A national shortage of saline—one of the most common products used in hospitals—has beset the healthcare industry since 2013. Saline is used to help patients recover via intravenous infusions, diluting injectable medications and washing out wounds or organ tissue. There is currently a shortage of saline 0.9% injection bags, according to the American Society of Health-System Pharmacists.
Yet things aren't as bad as they were several years ago when health systems were counting bags of saline each day to make sure there were enough for the week's surgeries, said Erin Fox, director of drug information at the University of Utah Health Care's drug information service. Health systems can't always get the exact size or type of bag, but they can generally receive product, she said.
The shortage stems from a lack of resiliency in the supply chain combined with increased demand, ASHP said. Baxter International, one of the nation's leading saline producers along with Pfizer, discontinued some of its saline bag production. Fresenius Kabi no longer imports saline products, according to ASHP. The FDA has tried to bolster supply by importing saline from Spain and other European countries.
"Drug shortage has been the bane of healthcare's existence for a while," said Dr. Scott Knoer of Cleveland Clinic, adding that 2012 was one of the worst years. "This year, based on the first quarter, is on par with some of the worst years ever."
Baxter said in a securities filing Friday that one of its employees received a grand jury subpoena from the Justice Department seeking pricing of IV solutions, shortages and communication with competitors.
A saline shortage can lead to a myriad of administrative and safety concerns.
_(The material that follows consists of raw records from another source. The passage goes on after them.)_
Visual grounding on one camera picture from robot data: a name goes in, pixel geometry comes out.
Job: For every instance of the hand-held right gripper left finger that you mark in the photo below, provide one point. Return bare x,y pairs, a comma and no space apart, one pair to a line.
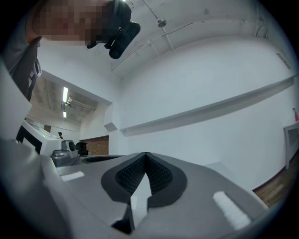
93,186

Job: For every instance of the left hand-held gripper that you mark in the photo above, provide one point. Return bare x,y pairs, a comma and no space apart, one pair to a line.
49,145

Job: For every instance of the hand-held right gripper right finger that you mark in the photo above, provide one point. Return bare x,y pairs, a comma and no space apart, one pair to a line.
198,186

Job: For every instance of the long ceiling light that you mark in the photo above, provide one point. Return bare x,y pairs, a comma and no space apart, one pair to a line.
65,93

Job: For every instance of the pink bottle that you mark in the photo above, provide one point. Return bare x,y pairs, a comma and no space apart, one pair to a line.
295,114

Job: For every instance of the person's grey shirt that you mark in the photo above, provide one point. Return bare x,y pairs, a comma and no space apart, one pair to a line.
16,53

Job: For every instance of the white ceiling conduit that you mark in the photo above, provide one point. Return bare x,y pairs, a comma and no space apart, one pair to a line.
167,35

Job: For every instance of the person's head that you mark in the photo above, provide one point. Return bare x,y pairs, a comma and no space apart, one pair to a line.
70,21

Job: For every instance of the round ceiling junction box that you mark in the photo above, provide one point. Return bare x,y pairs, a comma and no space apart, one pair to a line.
161,22

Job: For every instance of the black head camera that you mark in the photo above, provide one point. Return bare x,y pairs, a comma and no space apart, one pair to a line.
122,39

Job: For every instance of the black head mount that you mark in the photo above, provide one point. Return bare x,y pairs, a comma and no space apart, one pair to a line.
116,21

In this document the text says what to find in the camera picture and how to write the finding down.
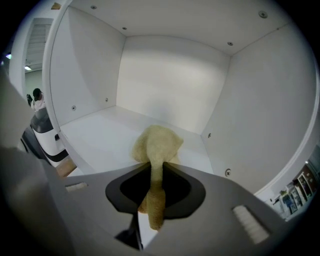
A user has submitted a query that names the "white cabinet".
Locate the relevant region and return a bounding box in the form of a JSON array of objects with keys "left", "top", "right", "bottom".
[{"left": 41, "top": 0, "right": 320, "bottom": 196}]

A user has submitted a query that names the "white and black robot machine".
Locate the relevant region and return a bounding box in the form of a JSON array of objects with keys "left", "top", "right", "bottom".
[{"left": 21, "top": 107, "right": 70, "bottom": 168}]

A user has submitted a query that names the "yellow wiping cloth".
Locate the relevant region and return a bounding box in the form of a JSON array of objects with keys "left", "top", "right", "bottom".
[{"left": 131, "top": 124, "right": 185, "bottom": 231}]

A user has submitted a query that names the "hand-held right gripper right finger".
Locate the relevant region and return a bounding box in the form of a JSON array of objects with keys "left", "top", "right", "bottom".
[{"left": 142, "top": 161, "right": 286, "bottom": 256}]

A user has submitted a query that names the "brown cardboard box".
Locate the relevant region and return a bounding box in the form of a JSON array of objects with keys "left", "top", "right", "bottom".
[{"left": 55, "top": 158, "right": 78, "bottom": 179}]

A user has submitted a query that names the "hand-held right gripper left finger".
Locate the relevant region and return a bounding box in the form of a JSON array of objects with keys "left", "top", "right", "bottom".
[{"left": 63, "top": 161, "right": 154, "bottom": 251}]

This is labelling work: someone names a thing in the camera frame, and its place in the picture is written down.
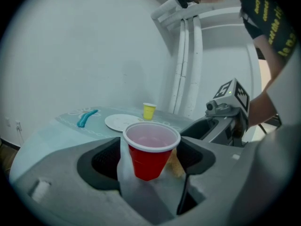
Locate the person's right forearm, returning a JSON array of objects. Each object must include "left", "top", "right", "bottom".
[{"left": 248, "top": 88, "right": 279, "bottom": 129}]

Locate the teal curved brush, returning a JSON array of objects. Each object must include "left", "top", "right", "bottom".
[{"left": 77, "top": 109, "right": 99, "bottom": 128}]

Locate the person's right hand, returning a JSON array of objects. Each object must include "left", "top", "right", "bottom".
[{"left": 235, "top": 113, "right": 249, "bottom": 140}]

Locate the red plastic cup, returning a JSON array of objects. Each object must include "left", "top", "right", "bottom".
[{"left": 122, "top": 121, "right": 182, "bottom": 181}]

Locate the round table with light-blue cloth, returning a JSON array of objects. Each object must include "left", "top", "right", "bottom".
[{"left": 9, "top": 106, "right": 196, "bottom": 181}]

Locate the yellow paper cup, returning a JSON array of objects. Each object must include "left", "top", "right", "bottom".
[{"left": 143, "top": 102, "right": 157, "bottom": 120}]

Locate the tan bread piece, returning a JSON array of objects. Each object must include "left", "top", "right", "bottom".
[{"left": 164, "top": 148, "right": 185, "bottom": 178}]

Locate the white round plate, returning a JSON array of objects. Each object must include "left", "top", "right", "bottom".
[{"left": 104, "top": 113, "right": 144, "bottom": 133}]

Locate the thin white wall pipe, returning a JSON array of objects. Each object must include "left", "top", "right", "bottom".
[
  {"left": 168, "top": 20, "right": 187, "bottom": 113},
  {"left": 177, "top": 19, "right": 190, "bottom": 114}
]

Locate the person's black printed shirt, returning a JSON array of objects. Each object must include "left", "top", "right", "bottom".
[{"left": 239, "top": 0, "right": 298, "bottom": 63}]

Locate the thick white wall pipe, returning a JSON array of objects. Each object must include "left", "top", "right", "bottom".
[{"left": 184, "top": 16, "right": 204, "bottom": 118}]

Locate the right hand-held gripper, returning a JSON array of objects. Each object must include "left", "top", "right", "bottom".
[{"left": 180, "top": 78, "right": 250, "bottom": 148}]

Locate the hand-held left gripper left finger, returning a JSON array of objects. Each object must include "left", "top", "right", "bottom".
[{"left": 9, "top": 137, "right": 151, "bottom": 226}]

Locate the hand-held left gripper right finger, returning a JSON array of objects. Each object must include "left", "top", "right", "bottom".
[{"left": 164, "top": 135, "right": 250, "bottom": 226}]

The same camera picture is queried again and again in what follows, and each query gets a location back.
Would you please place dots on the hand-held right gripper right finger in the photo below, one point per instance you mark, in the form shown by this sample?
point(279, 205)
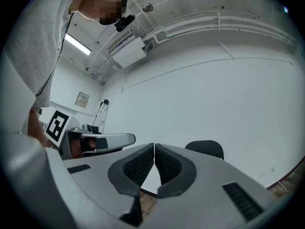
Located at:
point(202, 194)

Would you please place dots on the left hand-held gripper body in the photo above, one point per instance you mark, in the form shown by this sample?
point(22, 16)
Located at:
point(58, 125)

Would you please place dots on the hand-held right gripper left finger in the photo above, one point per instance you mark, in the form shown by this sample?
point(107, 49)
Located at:
point(95, 182)

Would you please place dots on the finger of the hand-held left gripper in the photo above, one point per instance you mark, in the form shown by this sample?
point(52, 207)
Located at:
point(104, 151)
point(116, 139)

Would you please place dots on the black folding chair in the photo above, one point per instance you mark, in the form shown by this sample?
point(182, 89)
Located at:
point(206, 149)

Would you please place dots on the person's left forearm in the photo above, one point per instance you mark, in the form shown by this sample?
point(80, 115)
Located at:
point(35, 128)

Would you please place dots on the person's left hand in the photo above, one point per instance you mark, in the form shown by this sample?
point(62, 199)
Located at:
point(82, 145)

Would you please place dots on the white tripod stand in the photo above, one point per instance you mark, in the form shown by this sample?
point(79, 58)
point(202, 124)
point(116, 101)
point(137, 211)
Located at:
point(101, 114)

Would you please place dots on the white corner pipes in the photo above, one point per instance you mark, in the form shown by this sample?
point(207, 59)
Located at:
point(104, 68)

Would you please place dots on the long ceiling light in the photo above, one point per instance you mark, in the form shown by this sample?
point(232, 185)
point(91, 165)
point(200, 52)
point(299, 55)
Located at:
point(77, 44)

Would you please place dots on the person's grey shirt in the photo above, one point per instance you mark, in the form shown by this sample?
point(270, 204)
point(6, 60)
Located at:
point(40, 39)

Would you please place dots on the white air conditioner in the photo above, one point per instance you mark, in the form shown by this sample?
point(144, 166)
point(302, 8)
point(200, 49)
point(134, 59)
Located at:
point(127, 50)

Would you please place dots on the person's head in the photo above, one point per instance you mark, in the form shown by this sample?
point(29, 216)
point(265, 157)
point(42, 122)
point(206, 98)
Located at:
point(102, 3)

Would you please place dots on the round ceiling fixture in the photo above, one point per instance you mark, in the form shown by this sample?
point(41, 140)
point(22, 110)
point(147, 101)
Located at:
point(147, 7)

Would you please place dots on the white ceiling pipes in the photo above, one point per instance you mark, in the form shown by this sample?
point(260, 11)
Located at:
point(214, 27)

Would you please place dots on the silver gripper camera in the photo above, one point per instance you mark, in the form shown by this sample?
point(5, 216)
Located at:
point(85, 128)

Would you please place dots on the grey wall panel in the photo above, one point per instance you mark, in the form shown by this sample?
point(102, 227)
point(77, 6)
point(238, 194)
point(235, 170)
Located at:
point(82, 99)

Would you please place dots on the thin wall conduit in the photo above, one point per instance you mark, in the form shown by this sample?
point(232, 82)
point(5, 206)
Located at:
point(190, 64)

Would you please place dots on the black head camera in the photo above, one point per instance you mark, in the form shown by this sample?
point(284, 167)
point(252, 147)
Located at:
point(124, 22)

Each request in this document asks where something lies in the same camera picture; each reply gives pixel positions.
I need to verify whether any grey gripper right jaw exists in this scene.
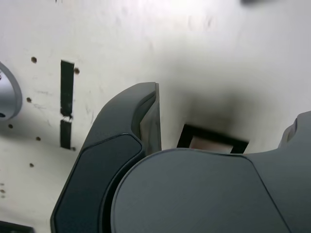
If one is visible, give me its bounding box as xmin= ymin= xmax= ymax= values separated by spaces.
xmin=111 ymin=110 xmax=311 ymax=233

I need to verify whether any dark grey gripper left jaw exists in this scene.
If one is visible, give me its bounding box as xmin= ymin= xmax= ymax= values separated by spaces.
xmin=50 ymin=82 xmax=163 ymax=233

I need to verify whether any black tape square outline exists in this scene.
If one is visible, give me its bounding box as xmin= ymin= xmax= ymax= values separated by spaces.
xmin=176 ymin=123 xmax=250 ymax=155

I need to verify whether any black tape strip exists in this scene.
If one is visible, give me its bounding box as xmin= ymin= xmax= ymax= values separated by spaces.
xmin=59 ymin=59 xmax=76 ymax=150

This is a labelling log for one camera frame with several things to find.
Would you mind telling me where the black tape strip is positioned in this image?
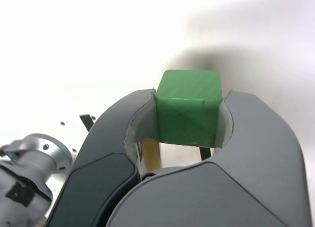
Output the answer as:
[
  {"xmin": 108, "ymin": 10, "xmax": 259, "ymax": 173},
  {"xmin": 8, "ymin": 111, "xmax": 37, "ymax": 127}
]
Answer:
[{"xmin": 79, "ymin": 113, "xmax": 95, "ymax": 133}]

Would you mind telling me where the green cube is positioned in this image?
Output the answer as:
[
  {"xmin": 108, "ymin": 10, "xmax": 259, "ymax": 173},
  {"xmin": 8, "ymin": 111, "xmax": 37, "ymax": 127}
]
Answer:
[{"xmin": 154, "ymin": 69, "xmax": 223, "ymax": 148}]

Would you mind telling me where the yellow cube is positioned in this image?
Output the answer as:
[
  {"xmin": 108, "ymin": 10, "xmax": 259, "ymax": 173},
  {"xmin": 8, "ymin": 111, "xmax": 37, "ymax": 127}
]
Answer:
[{"xmin": 144, "ymin": 138, "xmax": 160, "ymax": 170}]

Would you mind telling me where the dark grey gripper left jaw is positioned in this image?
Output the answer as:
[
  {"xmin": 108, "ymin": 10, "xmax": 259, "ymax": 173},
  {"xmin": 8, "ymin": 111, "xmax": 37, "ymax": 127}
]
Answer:
[{"xmin": 45, "ymin": 88, "xmax": 163, "ymax": 227}]

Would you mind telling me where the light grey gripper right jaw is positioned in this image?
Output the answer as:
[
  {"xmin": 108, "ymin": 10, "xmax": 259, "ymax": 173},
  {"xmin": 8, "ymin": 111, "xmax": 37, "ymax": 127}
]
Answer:
[{"xmin": 105, "ymin": 90, "xmax": 310, "ymax": 227}]

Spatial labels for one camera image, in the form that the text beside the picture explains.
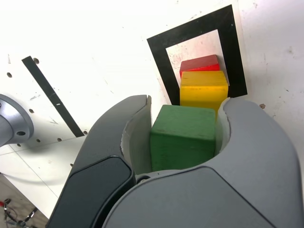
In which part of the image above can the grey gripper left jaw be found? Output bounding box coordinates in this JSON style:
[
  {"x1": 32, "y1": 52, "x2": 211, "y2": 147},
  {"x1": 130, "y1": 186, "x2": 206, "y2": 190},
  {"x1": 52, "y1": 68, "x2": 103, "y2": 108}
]
[{"x1": 46, "y1": 94, "x2": 153, "y2": 228}]

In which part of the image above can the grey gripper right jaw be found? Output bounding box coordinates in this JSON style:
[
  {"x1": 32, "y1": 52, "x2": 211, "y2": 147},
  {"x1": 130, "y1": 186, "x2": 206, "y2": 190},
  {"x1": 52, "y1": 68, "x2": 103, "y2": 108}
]
[{"x1": 101, "y1": 96, "x2": 304, "y2": 228}]

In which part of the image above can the green cube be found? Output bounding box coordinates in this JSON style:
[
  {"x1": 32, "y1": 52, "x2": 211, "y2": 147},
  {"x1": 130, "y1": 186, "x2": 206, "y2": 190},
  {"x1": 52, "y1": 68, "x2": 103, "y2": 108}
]
[{"x1": 149, "y1": 104, "x2": 217, "y2": 172}]

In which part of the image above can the yellow cube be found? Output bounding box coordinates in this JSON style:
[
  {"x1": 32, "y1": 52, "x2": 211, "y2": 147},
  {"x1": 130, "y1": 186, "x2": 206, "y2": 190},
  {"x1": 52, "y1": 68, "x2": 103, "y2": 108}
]
[{"x1": 179, "y1": 70, "x2": 229, "y2": 122}]

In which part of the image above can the red cube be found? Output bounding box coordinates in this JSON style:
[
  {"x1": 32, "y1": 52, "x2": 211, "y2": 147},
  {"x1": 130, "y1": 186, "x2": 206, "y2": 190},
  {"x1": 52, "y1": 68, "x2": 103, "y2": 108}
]
[{"x1": 180, "y1": 54, "x2": 220, "y2": 74}]

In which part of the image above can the black tape square outline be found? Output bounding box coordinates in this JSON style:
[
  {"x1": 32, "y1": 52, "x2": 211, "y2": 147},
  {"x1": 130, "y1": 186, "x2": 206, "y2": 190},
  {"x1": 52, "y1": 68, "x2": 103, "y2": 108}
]
[{"x1": 146, "y1": 4, "x2": 248, "y2": 106}]

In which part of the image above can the black tape strip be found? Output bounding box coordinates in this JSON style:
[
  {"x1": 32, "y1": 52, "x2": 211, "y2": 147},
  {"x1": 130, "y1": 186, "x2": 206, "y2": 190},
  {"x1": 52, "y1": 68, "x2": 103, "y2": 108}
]
[{"x1": 21, "y1": 56, "x2": 86, "y2": 138}]
When smaller bags are in short supply, more frequent bag changes are necessary, and compounding saline solution from sterile water for injection could lead to medication errors, ASHP said.
ASHP advises hospitals to avoid use of irrigation solution for intravenous use, substitute lactated ringers solution or dextrose when appropriate, use smaller bag sizes for low rate infusions when possible, and to reevaluate total fluid requirements for surgeries and "keep vein open" orders at every shift change.